Mom and I created Misfit Island four years ago when I moved from California to small-town Texas to care for her. We live in a community of 30K and have a college in town. We are on about 30 acres of family land in the Piney Woods of Deep East Texas.

To get along and share a project, we began adopting unwanted dogs. At one point, we had 20 residents. That was too many and our funds didn’t cover care for that many. Dogs get dumped in our woods and five of our residents came out of the thick brush.

I watch these dogs traverse Maslow’s hierarchy of needs. First, physical needs are met, then socialization and a feeling of safety develops. Finally, they let their personalities come out and they bark! At the moon. At a deer. While chasing a rabbit.

These discarded beings use their voices to let the world know they are still here.
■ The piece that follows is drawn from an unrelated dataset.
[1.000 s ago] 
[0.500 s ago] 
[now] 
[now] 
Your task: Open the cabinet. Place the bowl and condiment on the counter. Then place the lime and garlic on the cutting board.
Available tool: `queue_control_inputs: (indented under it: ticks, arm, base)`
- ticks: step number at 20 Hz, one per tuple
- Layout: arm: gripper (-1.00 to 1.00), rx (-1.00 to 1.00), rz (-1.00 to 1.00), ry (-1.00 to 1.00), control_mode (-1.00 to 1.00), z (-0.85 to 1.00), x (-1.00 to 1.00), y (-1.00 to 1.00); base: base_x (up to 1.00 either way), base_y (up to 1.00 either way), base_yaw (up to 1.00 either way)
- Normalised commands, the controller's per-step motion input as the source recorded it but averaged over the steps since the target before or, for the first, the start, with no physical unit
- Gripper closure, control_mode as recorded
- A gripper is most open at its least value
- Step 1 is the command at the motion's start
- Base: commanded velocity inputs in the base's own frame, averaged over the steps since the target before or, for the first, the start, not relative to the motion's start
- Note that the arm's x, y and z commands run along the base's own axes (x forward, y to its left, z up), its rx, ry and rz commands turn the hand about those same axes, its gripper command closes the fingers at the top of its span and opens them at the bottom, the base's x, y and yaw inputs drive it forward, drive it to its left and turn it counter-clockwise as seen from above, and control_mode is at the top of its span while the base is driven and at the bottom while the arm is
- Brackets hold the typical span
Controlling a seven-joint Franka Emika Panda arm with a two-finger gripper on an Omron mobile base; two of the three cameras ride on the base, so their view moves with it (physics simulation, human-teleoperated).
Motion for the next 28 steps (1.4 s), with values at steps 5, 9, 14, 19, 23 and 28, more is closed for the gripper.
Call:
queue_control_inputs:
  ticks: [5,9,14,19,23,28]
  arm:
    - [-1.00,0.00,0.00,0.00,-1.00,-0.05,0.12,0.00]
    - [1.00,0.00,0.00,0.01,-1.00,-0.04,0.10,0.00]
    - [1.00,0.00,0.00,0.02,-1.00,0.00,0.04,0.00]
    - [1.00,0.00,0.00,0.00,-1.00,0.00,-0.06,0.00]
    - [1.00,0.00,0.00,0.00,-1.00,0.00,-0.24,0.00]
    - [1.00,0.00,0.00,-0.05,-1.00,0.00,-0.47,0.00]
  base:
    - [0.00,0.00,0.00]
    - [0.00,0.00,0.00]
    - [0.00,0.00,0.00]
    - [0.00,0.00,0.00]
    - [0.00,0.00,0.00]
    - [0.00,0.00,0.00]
On the universal radar of life, they insist on showing up. That is exactly why I write. I study one subject to its deepest intensity each year.

On New Year’s Eve, I write a summary of the past 12 months and write goals for the new year. I also choose my annual topic; addiction was last year’s, natural healing is this year’s. Next year is open. After I study intensely, I reflect what I’ve learned in articles, columns and Q&A sessions with readers.

As a writer, my goal is to reflect people in a way that they mirror the current human condition. Sometimes my words are profile. Other times, I hope they educate. I made a pledge long ago to avoid creating pieces that reflect or exploit bad news.

With a journalism degree from SMU, I had no concept of what a news career would look like. I did a few months of on-air. Quickly, I was the ‘blonde.’ “Where did you get the earrings you wore last night?,” was the most in-depth question I was asked.

Off-air, it was strange to feel people staring at a restaurant. Odder when they approached with serious queries like “When is your birthday?” or “What’s your favorite food.” My constant thought was “Why did I go to college?”

Many times over the years, I generated income in other places to allow me to write. I earned little for my actual editorial work but always managed to stay in print since college. However, print is a dying business. Newspapers will one day be in antique stores, like the toys I grew up with.

One idea I have is to enroll in the local university for my Master’s. Maybe, I can incorporate an advanced degree with immersion into the electrical age of media. News has become instantaneous. Print will be for ‘think pieces.’

At 54, my voice is blooming and an audience is forming and giving me great feedback. People are starting to listen and respond. My readership is up in the thousands. I have a distance to go but I’m barking in the right direction. Finally.